Work task:
Once the pictures are set aside, reproduce the remaining data exactly.

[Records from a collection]
########
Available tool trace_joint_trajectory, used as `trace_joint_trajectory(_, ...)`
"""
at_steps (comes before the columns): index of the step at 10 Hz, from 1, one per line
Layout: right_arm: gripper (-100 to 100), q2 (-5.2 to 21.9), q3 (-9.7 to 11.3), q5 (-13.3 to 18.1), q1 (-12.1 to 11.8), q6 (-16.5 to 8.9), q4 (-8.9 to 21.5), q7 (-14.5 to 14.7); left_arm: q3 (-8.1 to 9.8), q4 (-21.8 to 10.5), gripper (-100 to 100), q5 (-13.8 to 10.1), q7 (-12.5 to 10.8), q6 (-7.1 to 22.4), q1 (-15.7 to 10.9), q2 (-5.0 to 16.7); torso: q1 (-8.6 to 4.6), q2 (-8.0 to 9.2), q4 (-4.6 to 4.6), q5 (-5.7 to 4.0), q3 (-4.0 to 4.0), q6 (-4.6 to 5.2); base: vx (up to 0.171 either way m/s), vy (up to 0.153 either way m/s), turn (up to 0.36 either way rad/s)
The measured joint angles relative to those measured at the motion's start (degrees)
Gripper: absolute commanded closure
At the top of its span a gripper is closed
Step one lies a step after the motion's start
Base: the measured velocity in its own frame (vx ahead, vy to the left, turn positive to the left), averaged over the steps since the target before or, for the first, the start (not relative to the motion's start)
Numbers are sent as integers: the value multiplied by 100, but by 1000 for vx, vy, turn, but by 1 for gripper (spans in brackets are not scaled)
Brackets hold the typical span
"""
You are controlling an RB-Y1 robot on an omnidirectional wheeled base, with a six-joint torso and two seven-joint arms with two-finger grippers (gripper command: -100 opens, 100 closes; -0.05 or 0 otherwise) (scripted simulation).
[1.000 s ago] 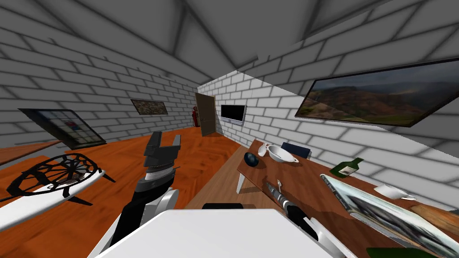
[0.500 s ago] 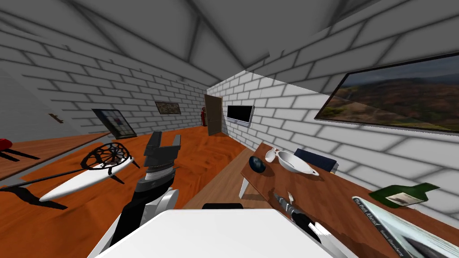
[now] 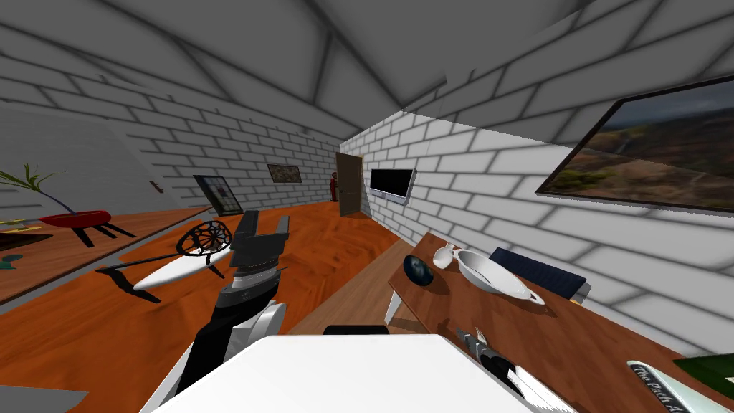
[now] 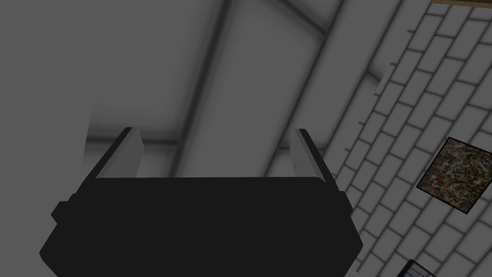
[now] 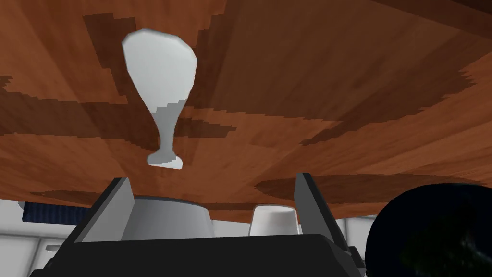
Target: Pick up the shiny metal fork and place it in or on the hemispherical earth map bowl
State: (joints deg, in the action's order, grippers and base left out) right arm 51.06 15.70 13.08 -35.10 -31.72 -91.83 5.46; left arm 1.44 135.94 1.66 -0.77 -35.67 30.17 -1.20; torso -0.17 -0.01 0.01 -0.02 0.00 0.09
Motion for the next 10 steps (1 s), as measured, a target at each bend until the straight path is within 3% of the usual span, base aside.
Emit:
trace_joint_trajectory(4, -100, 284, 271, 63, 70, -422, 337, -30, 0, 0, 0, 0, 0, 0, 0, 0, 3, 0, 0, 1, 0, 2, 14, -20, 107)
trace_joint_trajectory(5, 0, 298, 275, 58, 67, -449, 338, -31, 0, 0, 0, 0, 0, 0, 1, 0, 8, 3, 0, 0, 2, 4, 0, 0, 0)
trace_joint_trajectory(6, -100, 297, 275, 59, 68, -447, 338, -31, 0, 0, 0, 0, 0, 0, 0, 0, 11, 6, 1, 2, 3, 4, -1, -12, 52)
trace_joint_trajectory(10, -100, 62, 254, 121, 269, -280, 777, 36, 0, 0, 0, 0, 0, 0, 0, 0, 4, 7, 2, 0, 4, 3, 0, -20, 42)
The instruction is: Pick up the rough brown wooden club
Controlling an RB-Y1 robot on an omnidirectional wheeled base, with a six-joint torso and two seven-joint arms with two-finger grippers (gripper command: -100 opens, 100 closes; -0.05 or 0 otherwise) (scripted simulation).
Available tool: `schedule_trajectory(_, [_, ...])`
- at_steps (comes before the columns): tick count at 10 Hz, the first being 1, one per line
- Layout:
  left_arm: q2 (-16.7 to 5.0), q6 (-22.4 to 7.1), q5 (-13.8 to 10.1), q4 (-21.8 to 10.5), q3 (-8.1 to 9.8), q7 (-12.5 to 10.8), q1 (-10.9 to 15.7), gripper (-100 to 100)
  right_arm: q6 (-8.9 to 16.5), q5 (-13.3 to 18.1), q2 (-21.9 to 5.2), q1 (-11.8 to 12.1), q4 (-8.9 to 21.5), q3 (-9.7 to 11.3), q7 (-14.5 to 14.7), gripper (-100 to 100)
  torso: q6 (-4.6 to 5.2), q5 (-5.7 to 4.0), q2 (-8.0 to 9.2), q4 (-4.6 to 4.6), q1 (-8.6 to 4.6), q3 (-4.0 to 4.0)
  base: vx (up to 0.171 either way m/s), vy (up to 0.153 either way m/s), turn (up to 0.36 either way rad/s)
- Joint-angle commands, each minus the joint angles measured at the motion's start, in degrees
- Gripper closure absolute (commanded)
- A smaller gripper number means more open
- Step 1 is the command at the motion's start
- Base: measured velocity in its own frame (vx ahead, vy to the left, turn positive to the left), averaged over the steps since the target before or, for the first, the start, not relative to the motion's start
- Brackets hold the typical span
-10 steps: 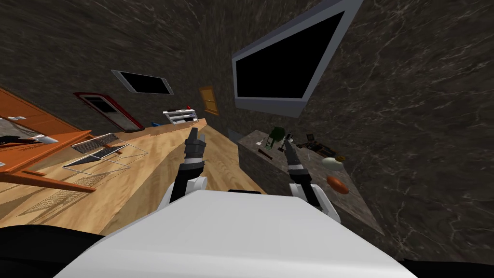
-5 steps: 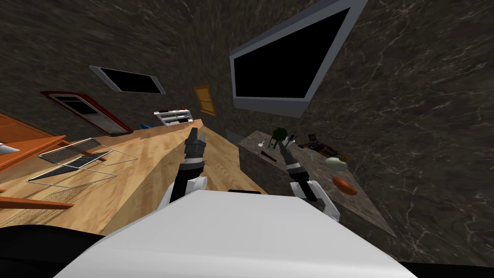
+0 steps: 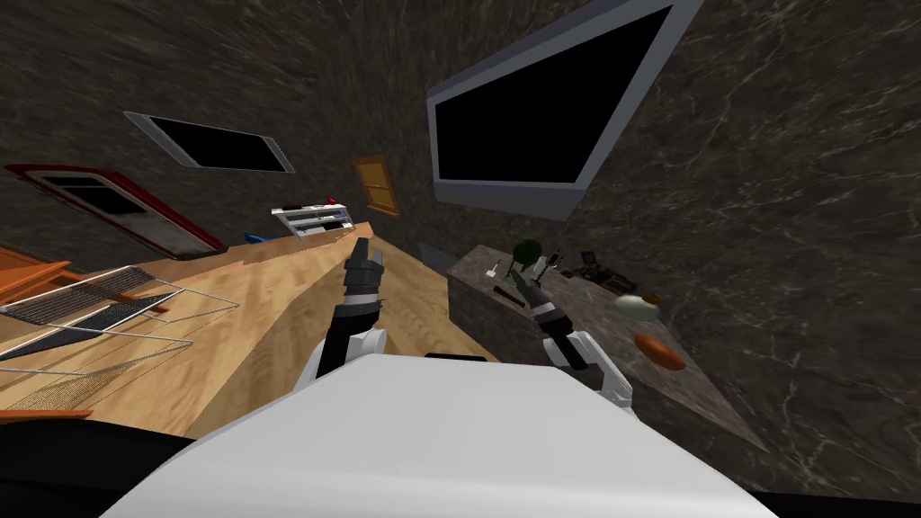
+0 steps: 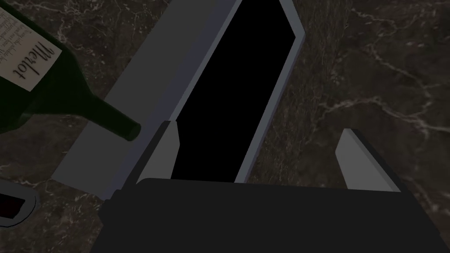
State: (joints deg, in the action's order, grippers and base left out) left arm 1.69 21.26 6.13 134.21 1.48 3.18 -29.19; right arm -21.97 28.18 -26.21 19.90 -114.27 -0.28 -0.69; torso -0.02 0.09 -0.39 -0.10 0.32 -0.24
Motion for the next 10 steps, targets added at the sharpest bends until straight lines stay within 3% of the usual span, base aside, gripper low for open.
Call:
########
Finished task:
Available tool trace_joint_trajectory, used as `trace_joint_trajectory(_, ...)`
"""
at_steps (comes before the columns): index of the step at 10 Hz, from 1, one per line
Layout: right_arm: gripper (-100 to 100), q2 (-5.2 to 21.9), q3 (-9.7 to 11.3), q5 (-13.3 to 18.1), q1 (-12.1 to 11.8), q6 (-16.5 to 8.9), q4 (-8.9 to 21.5), q7 (-14.5 to 14.7); left_arm: q3 (-8.1 to 9.8), q4 (-21.8 to 10.5), gripper (-100 to 100), q5 (-13.8 to 10.1), q7 (-12.5 to 10.8), q6 (-7.1 to 22.4), q1 (-15.7 to 10.9), q2 (-5.0 to 16.7); torso: q1 (-8.6 to 4.6), q2 (-8.0 to 9.2), q4 (-4.6 to 4.6), q5 (-5.7 to 4.0), q3 (-4.0 to 4.0), q6 (-4.6 to 5.2); base: vx (up to 0.171 either way m/s), vy (up to 0.153 either way m/s), turn (up to 0.36 either way rad/s)
The measured joint angles relative to those measured at the motion's start (degrees)
Gripper: absolute commanded closure
At the top of its span a gripper is closed
Step one lies a step after the motion's start
Base: the measured velocity in its own frame (vx ahead, vy to the left, turn positive to the left), averaged over the steps since the target before or, for the first, the start (not relative to the motion's start)
Numbers are sent as integers: the value multiplied by 100, but by 1000 for vx, vy, turn, but by 1 for gripper (spans in brackets are not scaled)
Brackets hold the typical span
"""
You are controlling an RB-Y1 robot on an omnidirectional wheeled base, with a six-joint torso and two seven-joint arms with two-finger grippers (gripper command: -100 opens, 100 closes; -0.05 or 0 otherwise) (scripted simulation).
[1.000 s ago] 
[0.500 s ago] 
[now] 
[now] 
[now] 
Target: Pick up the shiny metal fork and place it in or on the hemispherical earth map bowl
State: (joints deg, in the action's order, grippers and base left out) right arm 51.06 15.70 13.08 -35.10 -31.72 -91.83 5.46; left arm 1.44 135.94 1.66 -0.77 -35.67 30.17 -1.20; torso -0.17 -0.01 0.01 -0.02 0.00 0.09
Motion for the next 10 steps (1 s), as measured, a target at each bend until the straight path is within 3% of the usual span, base aside.
Emit:
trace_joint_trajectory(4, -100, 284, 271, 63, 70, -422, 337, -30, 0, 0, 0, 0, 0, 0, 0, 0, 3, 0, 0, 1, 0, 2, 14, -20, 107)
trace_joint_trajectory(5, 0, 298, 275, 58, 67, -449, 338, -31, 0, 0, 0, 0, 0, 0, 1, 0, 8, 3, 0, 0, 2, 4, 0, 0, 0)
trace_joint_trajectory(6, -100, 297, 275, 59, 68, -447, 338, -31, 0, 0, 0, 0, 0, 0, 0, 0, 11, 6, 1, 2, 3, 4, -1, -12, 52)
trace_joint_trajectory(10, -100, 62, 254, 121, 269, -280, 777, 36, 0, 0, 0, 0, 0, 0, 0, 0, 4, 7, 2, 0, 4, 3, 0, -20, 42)
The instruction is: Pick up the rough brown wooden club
Controlling an RB-Y1 robot on an omnidirectional wheeled base, with a six-joint torso and two seven-joint arms with two-finger grippers (gripper command: -100 opens, 100 closes; -0.05 or 0 otherwise) (scripted simulation).
Available tool: `schedule_trajectory(_, [_, ...])`
- at_steps (comes before the columns): tick count at 10 Hz, the first being 1, one per line
- Layout:
  left_arm: q2 (-16.7 to 5.0), q6 (-22.4 to 7.1), q5 (-13.8 to 10.1), q4 (-21.8 to 10.5), q3 (-8.1 to 9.8), q7 (-12.5 to 10.8), q1 (-10.9 to 15.7), gripper (-100 to 100)
  right_arm: q6 (-8.9 to 16.5), q5 (-13.3 to 18.1), q2 (-21.9 to 5.2), q1 (-11.8 to 12.1), q4 (-8.9 to 21.5), q3 (-9.7 to 11.3), q7 (-14.5 to 14.7), gripper (-100 to 100)
  torso: q6 (-4.6 to 5.2), q5 (-5.7 to 4.0), q2 (-8.0 to 9.2), q4 (-4.6 to 4.6), q1 (-8.6 to 4.6), q3 (-4.0 to 4.0)
  base: vx (up to 0.171 either way m/s), vy (up to 0.153 either way m/s), turn (up to 0.36 either way rad/s)
- Joint-angle commands, each minus the joint angles measured at the motion's start, in degrees
- Gripper closure absolute (commanded)
- A smaller gripper number means more open
- Step 1 is the command at the motion's start
- Base: measured velocity in its own frame (vx ahead, vy to the left, turn positive to the left), averaged over the steps since the target before or, for the first, the start, not relative to the motion's start
- Brackets hold the typical span
-10 steps: 
-5 steps: 
+0 steps: 
+0 steps: 
State: (joints deg, in the action's order, grippers and base left out) left arm 1.69 21.26 6.13 134.21 1.48 3.18 -29.19; right arm -21.97 28.18 -26.21 19.90 -114.27 -0.28 -0.69; torso -0.02 0.09 -0.39 -0.10 0.32 -0.24
Motion for the next 10 steps, targets added at the sharpest bends until straight lines stay within 3% of the usual span, base aside, gripper low for open.
Call:

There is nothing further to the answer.